Wednesday, July 23, 2008

Checking a point inside Quadratic curve

In the last post I had written about qudratic equation. After that one thought came to my mind is How to check a point inside the curve ?.

Below shows the qudratic curve equation from our 3 points. t^2(p1-p0'-p0) + p0' * t + p0 = P.  P is a point on the curve corresponding to t.

That is  a*t^2 + b* t + c = p, where a,b,c ,p are vectors. p yields the points on the curve accoding to the 't'.

So how can we check a point is in curve or not ?  we have 'p' and equation of the curve.As you guess this can be done by equation solving.But here a,b,c, are vectors.

So there must be some way to produce scalar values from these vetors , like taking magnitude of vectors in the equation like

|a|*t^2 + |b|*t + |c| = |p|.

This equation has some problmes , because it is just looking the magnitude of the vectors , direction is missing.A More wiser solution may be to solve for X,Y (Z in 3D)independently,like

a.x* t^2 + b.x *t + c.x = p.x --------> (1)

a.y* t^2 + b.y *t + c.y = p.y --------> (2)

As we know when we draw curve from p0 to p1 the t will vary from 0 -1 , We can check a point is inside the curve by solving one equation ( example : equation 1 ) and substitute that value of t in other equation ( here in equation2 ) . If you got the correct result as that of the input point (res == p.y) you can say the point is in the curve.

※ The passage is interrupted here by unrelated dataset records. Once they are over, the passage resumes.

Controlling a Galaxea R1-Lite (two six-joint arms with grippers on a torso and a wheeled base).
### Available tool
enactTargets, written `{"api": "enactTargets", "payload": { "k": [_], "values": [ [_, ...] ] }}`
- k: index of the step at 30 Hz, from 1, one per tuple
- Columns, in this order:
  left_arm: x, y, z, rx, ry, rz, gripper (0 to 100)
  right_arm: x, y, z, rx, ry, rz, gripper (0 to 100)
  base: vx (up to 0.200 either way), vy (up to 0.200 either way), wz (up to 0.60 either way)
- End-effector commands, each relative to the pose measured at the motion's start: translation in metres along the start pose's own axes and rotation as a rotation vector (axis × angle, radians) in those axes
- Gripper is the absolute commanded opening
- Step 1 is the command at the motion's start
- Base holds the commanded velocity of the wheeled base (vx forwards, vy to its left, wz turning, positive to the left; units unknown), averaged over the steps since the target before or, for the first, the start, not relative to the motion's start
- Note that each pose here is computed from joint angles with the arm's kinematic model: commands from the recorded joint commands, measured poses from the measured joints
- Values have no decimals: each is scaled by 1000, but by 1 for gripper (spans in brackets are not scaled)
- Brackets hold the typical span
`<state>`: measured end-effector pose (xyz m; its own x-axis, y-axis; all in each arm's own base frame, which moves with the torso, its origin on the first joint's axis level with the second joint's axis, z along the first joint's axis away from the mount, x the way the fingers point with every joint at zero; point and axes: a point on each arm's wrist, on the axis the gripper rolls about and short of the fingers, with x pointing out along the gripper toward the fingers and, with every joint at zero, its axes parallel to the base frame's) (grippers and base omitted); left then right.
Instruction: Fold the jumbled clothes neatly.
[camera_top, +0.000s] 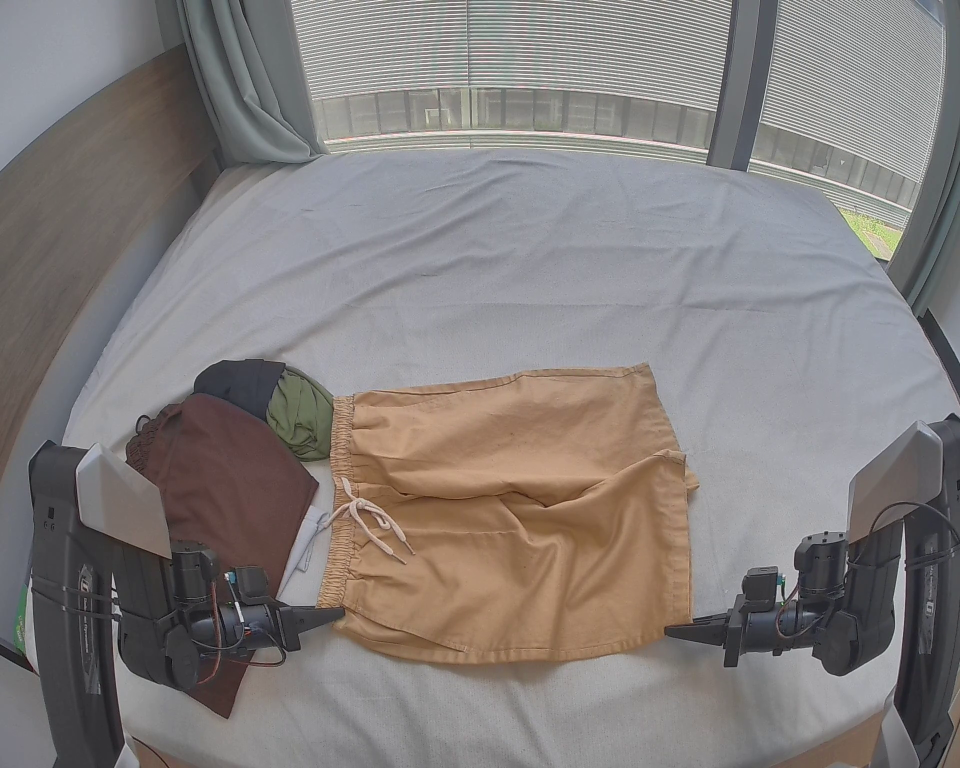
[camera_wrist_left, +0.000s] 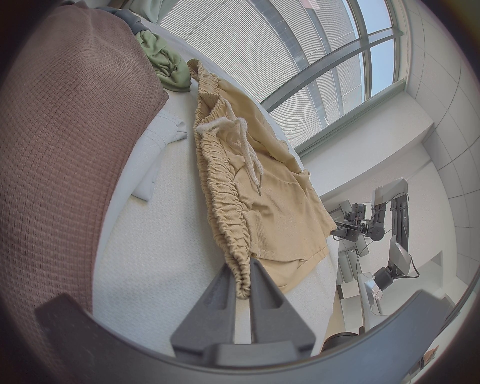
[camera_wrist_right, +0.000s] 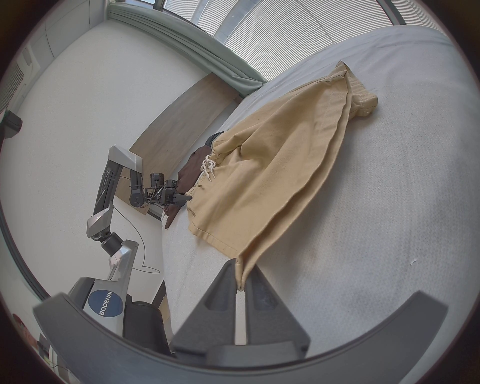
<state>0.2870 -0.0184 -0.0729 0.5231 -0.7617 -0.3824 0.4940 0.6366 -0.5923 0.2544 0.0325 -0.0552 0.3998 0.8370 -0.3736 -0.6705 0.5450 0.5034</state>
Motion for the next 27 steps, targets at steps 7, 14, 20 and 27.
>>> {"api": "enactTargets", "payload": {
  "k": [7, 14, 20, 27],
  "values": [
    [1, 1, 1, 3, -2, 0, 0, 0, -1, 2, -3, -6, -58, 0, 0, 0, 0],
    [1, 1, 1, 3, -2, 0, 0, 1, -2, 2, 24, -4, -94, 100, 0, 0, 0],
    [0, 1, 0, 1, -2, 1, 0, 1, -2, 3, 18, -8, -91, 100, 0, 0, 0],
    [0, 1, 0, 1, -2, 1, 0, 3, -6, 4, 16, -13, -98, 100, 0, 0, 0]
  ]
}}
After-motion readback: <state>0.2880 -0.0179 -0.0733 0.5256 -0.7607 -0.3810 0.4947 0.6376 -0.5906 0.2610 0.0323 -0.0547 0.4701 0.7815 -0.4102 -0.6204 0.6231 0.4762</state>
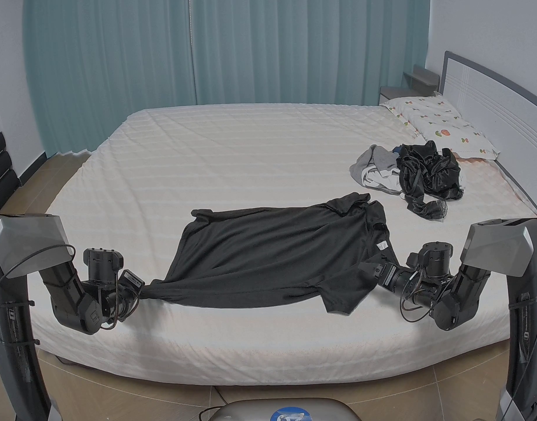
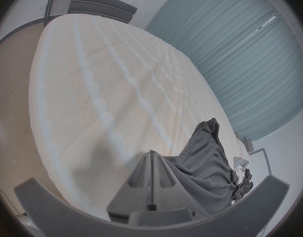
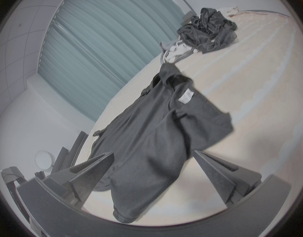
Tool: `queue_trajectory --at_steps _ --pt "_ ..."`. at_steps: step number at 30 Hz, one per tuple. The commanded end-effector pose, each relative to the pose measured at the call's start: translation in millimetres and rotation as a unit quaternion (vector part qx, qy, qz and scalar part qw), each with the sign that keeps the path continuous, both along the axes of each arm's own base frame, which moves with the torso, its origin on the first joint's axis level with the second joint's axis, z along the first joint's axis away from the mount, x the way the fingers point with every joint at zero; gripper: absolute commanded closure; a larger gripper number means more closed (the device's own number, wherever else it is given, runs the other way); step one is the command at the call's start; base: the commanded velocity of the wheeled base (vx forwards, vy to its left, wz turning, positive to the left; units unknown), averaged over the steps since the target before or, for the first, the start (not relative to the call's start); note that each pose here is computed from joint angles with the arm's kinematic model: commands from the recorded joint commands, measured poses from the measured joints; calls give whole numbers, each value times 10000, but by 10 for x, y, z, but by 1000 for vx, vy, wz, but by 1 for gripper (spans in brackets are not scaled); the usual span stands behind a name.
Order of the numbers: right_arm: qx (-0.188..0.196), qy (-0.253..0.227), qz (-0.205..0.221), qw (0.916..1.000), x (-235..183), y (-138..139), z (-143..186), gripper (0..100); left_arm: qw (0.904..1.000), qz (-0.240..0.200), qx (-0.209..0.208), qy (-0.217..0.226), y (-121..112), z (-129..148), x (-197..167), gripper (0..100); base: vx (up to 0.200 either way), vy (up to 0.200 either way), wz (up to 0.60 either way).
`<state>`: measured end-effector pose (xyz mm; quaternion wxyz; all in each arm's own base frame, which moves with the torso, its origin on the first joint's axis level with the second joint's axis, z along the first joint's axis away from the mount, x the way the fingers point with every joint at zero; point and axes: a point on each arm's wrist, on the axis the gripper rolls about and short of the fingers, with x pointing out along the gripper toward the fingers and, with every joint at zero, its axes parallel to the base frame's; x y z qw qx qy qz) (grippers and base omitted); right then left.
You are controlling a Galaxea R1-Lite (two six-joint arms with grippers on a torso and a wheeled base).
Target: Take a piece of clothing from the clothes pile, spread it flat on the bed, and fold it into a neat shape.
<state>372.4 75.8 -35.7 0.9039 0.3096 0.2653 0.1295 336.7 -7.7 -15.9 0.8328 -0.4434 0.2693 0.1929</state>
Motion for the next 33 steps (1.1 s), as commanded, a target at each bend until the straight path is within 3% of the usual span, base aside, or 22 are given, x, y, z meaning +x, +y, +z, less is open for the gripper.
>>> queue_trajectory --at_steps 1,8,9,17,30,33 --pt "-44 117 158 9998 -41 112 -72 0 10000 -4 -1 18 -3 -13 0 100 0 0 0" --pt "-103 236 205 9995 -84 126 -112 0 10000 -16 5 11 -8 -8 -2 100 0 0 0" --pt "-114 271 215 9993 -85 126 -140 100 10000 -12 -1 18 -8 -10 -3 100 0 0 0" --pt "-136 293 164 9993 -92 122 -207 100 10000 -32 6 34 -18 -15 -14 100 0 0 0" --pt "-104 221 -220 9995 -483 -244 314 100 9998 -157 35 66 -93 46 -120 100 0 0 0" --pt "-128 274 -369 9989 -768 -390 524 100 9991 -409 126 -27 -196 215 -253 100 0 0 0"
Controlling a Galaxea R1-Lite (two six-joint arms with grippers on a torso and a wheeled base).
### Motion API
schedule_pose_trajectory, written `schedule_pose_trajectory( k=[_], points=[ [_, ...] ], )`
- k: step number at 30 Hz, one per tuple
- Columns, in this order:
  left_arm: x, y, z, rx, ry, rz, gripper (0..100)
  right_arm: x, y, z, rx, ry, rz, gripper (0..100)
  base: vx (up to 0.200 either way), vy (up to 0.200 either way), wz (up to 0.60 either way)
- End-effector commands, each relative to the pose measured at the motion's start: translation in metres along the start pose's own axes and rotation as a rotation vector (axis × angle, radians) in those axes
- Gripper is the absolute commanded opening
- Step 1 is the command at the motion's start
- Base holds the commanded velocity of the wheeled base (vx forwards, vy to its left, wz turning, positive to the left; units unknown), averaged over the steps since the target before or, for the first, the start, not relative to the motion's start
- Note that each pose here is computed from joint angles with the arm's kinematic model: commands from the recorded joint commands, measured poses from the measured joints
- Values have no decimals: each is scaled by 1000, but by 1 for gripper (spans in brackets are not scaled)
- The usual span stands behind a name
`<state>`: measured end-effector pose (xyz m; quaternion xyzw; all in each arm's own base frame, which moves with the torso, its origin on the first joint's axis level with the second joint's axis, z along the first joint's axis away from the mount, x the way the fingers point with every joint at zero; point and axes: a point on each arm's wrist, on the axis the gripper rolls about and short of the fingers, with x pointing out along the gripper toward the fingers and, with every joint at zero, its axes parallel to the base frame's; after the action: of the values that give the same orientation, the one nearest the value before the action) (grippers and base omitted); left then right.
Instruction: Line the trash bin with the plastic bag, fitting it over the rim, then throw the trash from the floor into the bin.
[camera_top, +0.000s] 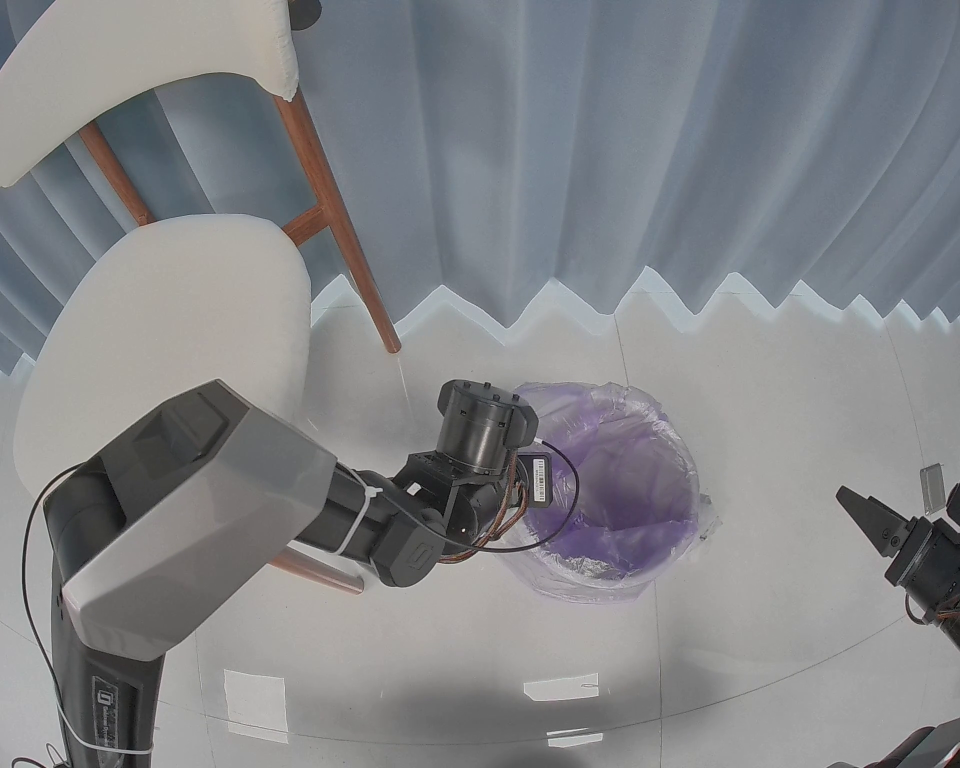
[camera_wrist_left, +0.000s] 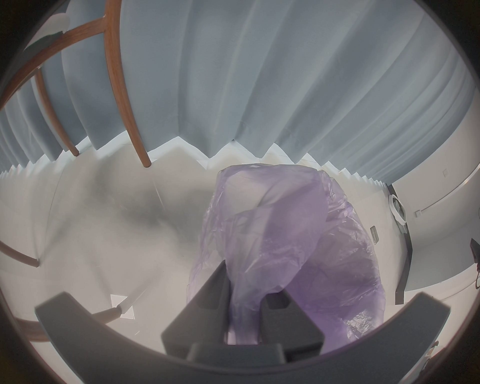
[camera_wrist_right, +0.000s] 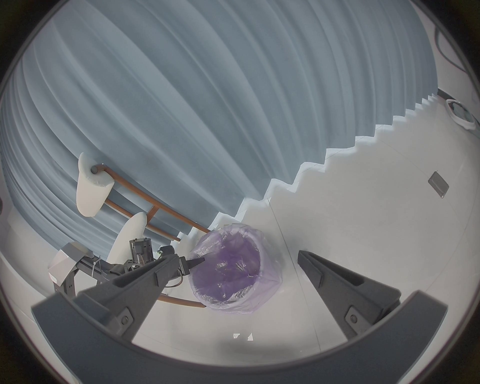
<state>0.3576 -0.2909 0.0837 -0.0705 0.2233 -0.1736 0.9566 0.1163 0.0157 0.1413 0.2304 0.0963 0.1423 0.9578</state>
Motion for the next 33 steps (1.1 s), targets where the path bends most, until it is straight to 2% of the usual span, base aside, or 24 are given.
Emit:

Otherwise not.

When you solving the above equation you will get two values of t , so take the value which is inbetween 0 and 1 , and susbstitue it in other equation.

To solve linear equation in computer you can use gauss elimination method ( you can try the above method in matheamtica easily ).

Thursday, July 17, 2008

While reading a  book which explain different type of curves I couldn't see any description about qudratic curves( eventhough it is a good book) . Hence i decided to solve it by myself. That is what is shown below. :) . If you are looking for a simple curve this may be suffient . Qudratic curve offers only one control point (tangent)to control the shpae.

The simple Quadratic equation can be used to connect two point in space by a curve. The qudratic equation is simple and has the generic form at^2 + bt + C. Where a ,b,c can be any suitable quantity. Here i am taking it as a vector , and t is time( or any scalar).

we have two points in space , p0 and p1 , we want to draw a curve to connect these two points. So the question may arise how to control the curve position/direction. Okay , So you may be waiting for that third parameter .

So what is said earlier is f(t) = at^2 + bt + c. -------- (1)
While interpolating what we need is f(0) should give p0 (starting point) and f(1) should give p1 (end point).

f(0)  = p0 and f(1) = p1.
Thus putting 0 in equation (1) gives f(0) ->  c =  p0.
and 1 in equation (1) gives f(1) -> a+b+c = p1   --------(2)

If we differentiate the equation (1) we will get   2at + b . As before we are assuming when t= 0 output is p0'

ie f '(0) = p0' , which is 2a* 0 + b = p0' , thus we will get b = p0'
So just now we have solved two unknowns b and c,which is equal to p0' and p0 respectievly.
substituting b and c in Equation (2) gives

a+ p0' + p0 = p1 , So a = p1 - p0' - p0
Holy cow! You just solved that equation , now you can smoothly interpoltate it by changing the paramter "t".
The final equation becomes t^2(p1-p0'-p0) + p0' * t + p0 .
At t = 0 it will give p0 and at t=1 it will give p1 as output. You can change p0' to change the shape of the curve. p0' is a vector , if its direction is same as p1-p0 vector the result will be straight line connectin p0 and p1 . Try changing t and p0' to get the desired results.

The below picture shows the curve drawn by this technique... The picture is unclear actually curve is smooth ( i don't know how to correct it ).

Good luck